=== Source data ===

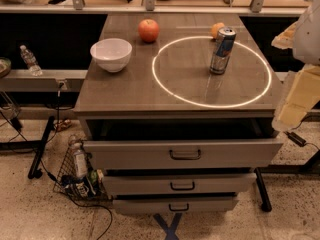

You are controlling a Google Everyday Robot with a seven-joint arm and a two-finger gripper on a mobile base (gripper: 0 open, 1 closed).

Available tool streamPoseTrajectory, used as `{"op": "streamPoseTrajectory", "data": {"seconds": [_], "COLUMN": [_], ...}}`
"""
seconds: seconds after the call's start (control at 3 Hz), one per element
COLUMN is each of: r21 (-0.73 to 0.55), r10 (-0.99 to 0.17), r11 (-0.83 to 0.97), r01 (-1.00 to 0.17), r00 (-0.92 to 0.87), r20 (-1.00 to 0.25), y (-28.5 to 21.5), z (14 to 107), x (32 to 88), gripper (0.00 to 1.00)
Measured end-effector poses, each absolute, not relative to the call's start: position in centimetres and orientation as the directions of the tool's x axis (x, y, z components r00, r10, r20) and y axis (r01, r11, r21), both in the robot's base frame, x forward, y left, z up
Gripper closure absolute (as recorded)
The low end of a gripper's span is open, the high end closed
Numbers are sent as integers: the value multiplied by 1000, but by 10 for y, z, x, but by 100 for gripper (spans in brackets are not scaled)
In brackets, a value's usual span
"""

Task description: Pick redbull can

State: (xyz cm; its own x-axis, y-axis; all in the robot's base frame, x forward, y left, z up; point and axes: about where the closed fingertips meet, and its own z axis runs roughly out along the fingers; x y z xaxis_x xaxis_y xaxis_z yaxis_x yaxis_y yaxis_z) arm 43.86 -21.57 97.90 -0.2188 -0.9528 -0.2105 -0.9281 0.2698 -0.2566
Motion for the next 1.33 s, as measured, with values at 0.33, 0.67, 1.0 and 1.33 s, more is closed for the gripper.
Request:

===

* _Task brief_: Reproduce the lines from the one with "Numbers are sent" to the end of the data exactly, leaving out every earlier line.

* _Solution_:
Numbers are sent as integers: the value multiplied by 1000, but by 10 for y, z, x, but by 100 for gripper (spans in brackets are not scaled)
In brackets, a value's usual span
"""

Task description: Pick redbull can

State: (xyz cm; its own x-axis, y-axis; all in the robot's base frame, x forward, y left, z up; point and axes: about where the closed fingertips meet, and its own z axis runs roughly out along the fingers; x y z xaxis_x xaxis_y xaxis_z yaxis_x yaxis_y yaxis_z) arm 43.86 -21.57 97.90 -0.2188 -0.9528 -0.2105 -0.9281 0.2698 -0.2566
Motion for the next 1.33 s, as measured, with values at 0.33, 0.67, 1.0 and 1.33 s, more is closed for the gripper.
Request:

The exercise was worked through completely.